Problem to work on -
In the listing below, find the line containing "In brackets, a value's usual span" and the line containing "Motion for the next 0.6", then copy exactly everything from the first through the second, except the pictures.
⟨
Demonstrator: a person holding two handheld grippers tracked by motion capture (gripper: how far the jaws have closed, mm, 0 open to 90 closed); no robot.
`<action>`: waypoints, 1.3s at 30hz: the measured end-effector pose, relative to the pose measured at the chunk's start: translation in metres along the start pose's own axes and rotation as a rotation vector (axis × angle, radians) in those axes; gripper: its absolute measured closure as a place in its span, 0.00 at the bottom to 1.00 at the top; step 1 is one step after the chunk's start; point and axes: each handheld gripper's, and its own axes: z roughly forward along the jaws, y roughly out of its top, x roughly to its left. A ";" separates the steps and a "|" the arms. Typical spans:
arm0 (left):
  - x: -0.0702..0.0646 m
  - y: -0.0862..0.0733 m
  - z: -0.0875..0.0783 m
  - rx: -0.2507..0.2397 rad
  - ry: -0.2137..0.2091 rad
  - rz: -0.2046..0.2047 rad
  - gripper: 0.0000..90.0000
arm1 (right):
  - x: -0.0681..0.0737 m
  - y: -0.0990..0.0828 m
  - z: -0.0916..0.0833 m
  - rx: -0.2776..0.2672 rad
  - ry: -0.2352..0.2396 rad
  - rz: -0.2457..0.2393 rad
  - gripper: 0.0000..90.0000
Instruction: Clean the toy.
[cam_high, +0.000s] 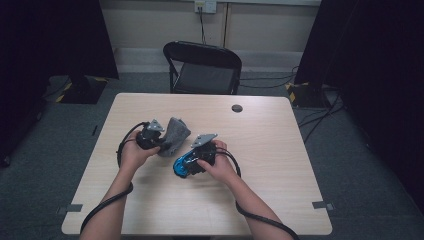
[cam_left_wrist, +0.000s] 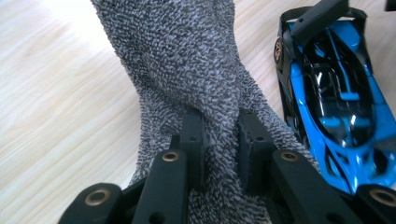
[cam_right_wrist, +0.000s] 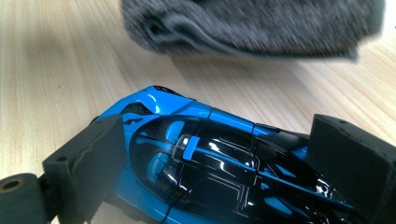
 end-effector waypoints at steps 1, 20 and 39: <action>-0.001 0.002 0.003 0.002 -0.003 -0.003 0.83 | 0.000 0.000 0.000 -0.003 0.001 0.000 0.05; -0.010 0.019 0.044 0.026 -0.016 0.042 0.83 | 0.000 0.000 0.000 0.001 0.001 0.000 0.05; -0.019 0.031 0.061 -0.052 0.006 0.000 0.58 | 0.000 0.000 0.000 -0.003 0.002 0.002 0.05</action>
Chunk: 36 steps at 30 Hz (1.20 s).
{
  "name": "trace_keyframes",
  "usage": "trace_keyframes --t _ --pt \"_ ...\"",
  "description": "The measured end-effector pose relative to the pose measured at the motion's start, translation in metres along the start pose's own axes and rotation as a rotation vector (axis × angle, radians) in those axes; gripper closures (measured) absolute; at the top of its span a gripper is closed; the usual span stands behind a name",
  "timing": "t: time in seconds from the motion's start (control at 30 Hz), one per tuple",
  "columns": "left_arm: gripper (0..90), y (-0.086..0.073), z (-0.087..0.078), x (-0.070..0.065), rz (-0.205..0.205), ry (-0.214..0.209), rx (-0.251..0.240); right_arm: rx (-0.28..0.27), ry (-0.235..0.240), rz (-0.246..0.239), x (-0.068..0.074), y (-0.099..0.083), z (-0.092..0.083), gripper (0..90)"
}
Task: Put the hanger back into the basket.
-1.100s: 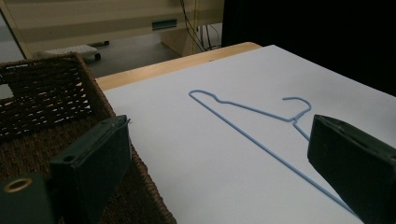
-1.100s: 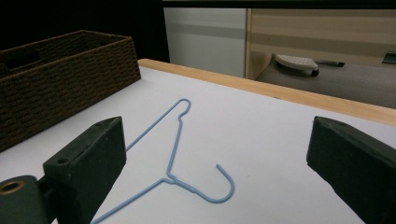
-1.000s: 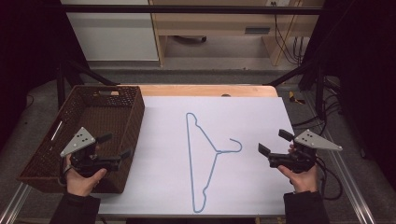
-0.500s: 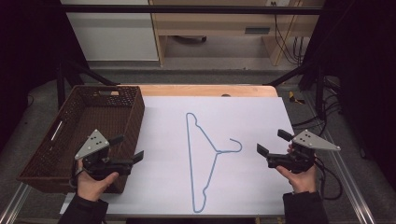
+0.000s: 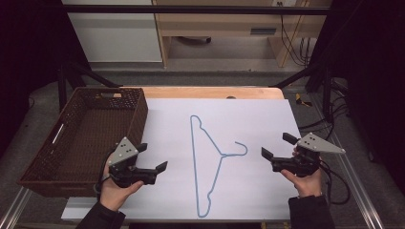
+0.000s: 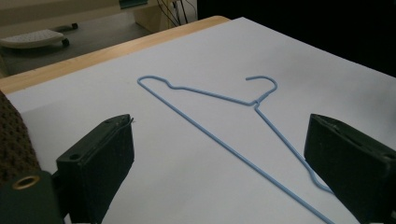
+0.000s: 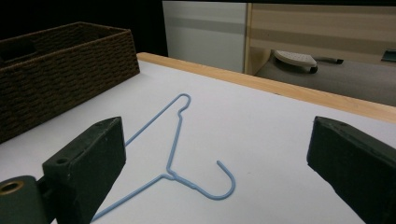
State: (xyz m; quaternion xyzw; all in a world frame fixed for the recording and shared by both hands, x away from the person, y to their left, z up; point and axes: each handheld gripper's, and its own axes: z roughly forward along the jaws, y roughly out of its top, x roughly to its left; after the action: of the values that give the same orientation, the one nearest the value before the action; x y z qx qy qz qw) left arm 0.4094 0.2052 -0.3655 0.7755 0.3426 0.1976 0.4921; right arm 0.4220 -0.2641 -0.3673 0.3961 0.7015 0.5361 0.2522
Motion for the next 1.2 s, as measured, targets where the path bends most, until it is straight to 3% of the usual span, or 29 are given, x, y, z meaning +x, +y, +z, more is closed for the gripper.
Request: trace_keyframes --t 0.4,0.63,0.97,1.2 --pt "8.1 -0.004 0.034 -0.026 0.031 -0.032 0.084 0.022 0.001 -0.006 0.004 -0.002 0.007 4.9" --pt "8.3 -0.004 0.062 -0.040 0.041 -0.058 0.149 0.020 0.001 -0.006 0.005 -0.003 0.008 5.0" --pt "10.2 0.008 0.099 -0.058 0.065 -0.046 0.204 0.020 -0.001 -0.002 0.005 -0.003 0.008 4.9" --pt "12.0 0.008 0.117 -0.068 0.051 -0.045 0.228 0.019 -0.003 -0.004 0.005 -0.003 0.008 4.9"
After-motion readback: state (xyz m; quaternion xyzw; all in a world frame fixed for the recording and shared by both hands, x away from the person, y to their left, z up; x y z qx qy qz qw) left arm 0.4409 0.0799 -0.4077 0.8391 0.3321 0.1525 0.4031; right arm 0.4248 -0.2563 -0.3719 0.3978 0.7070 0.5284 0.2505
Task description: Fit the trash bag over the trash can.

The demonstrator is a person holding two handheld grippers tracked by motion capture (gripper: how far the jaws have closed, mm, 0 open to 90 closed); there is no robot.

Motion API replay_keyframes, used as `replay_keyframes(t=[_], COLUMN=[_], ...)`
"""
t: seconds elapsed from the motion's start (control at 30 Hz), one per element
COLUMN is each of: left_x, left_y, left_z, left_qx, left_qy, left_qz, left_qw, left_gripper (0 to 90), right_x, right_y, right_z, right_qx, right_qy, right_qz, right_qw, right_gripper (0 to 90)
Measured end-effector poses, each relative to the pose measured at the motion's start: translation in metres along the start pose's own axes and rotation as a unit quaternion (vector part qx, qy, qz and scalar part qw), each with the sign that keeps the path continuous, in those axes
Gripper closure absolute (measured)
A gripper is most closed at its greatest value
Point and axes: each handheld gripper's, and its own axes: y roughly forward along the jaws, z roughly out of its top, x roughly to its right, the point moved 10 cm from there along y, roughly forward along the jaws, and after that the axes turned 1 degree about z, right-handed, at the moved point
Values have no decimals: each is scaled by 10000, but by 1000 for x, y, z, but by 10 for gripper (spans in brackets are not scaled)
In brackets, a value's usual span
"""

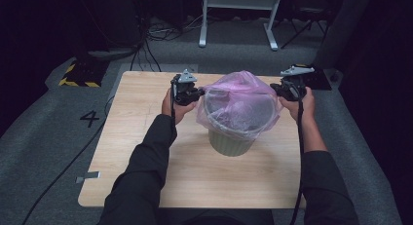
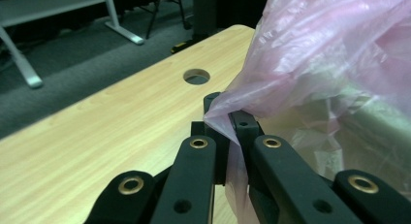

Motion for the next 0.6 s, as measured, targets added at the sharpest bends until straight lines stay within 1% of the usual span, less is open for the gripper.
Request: replay_keyframes(t=[0.03, 0.07, 0.1, 0.13, 0.17, 0.2, 0.23, 0.3, 0.37, 0.43, 0.47, 0.5, 0.53, 0.57, 0.6], left_x=[1, 2, 3, 4, 3, 2, 2, 0, -2, -4, -5, -5, -4, -5, -6], left_y=[2, 4, 5, 5, 4, 3, 1, -1, -4, -8, -10, -12, -13, -14, -14], left_z=[-1, -2, -3, -2, -2, -1, -1, 0, -1, -2, -3, -4, -7, -9, -11], left_qx=[-24, -44, -56, -37, -22, 2, 2, 36, 74, 93, 100, 142, 130, 98, 93], left_qy=[5, 26, 25, 43, 68, 84, 65, 57, 55, 42, 66, 69, 56, 82, 93], left_qz=[5, 0, -25, -18, 17, 34, 31, 47, 89, 112, 154, 163, 133, 151, 189], left_qw=[10000, 10000, 10000, 10000, 10000, 10000, 10000, 10000, 9999, 9999, 9998, 9997, 9998, 9998, 9997], left_gripper=[892, 892, 892, 892, 892, 890, 889, 884, 881, 875, 866, 856, 853, 850, 837], right_x=[-1, -1, 0, 1, 3, 5, 6, 10, 14, 15, 15, 14, 10, 6, 1], right_y=[1, 0, -1, -3, -6, -10, -16, -29, -43, -58, -66, -75, -83, -90, -94], right_z=[-1, -1, -2, -3, -3, -3, -2, -1, -2, -3, -3, -4, -5, -6, -8], right_qx=[24, 79, 92, 104, 152, 238, 332, 494, 626, 773, 856, 996, 1123, 1237, 1296], right_qy=[69, 70, 18, 17, 44, 107, 156, 187, 264, 289, 323, 328, 307, 260, 208], right_qz=[92, 91, 49, 36, 46, 34, 17, -40, -5, 104, 159, 269, 449, 603, 745], right_qw=[9999, 9999, 9999, 9999, 9999, 9997, 9993, 9986, 9977, 9965, 9957, 9941, 9922, 9901, 9885], right_gripper=[900, 900, 900, 900, 869, 806, 774, 697, 612, 553, 516, 496, 472, 438, 414])
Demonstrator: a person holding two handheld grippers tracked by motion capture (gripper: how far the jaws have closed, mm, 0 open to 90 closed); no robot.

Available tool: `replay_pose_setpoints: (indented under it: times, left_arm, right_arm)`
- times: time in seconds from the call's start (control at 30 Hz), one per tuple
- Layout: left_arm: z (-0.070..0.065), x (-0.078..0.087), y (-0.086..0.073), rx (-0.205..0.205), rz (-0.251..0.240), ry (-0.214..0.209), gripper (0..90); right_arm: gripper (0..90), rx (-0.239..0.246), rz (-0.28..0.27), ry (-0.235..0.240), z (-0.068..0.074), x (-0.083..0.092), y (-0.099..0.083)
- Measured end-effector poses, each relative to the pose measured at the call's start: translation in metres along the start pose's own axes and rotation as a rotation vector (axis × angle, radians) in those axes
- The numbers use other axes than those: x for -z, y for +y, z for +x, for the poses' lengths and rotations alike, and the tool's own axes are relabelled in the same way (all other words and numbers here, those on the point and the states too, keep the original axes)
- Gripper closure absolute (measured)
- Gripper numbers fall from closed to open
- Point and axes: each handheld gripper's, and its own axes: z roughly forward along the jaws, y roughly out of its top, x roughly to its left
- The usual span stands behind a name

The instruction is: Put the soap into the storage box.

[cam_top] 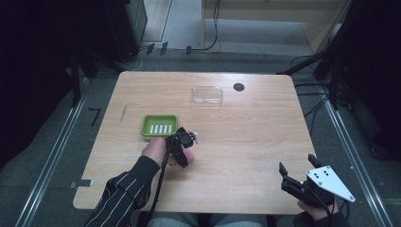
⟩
Task solution -
In brackets, a value's usual span
"""


Motion for the next 0.6 s, as measured, targets added at the sharpest bends until straight lines stay within 1% of the usual span, less is open for the gripper.

No other output belongs with this exercise.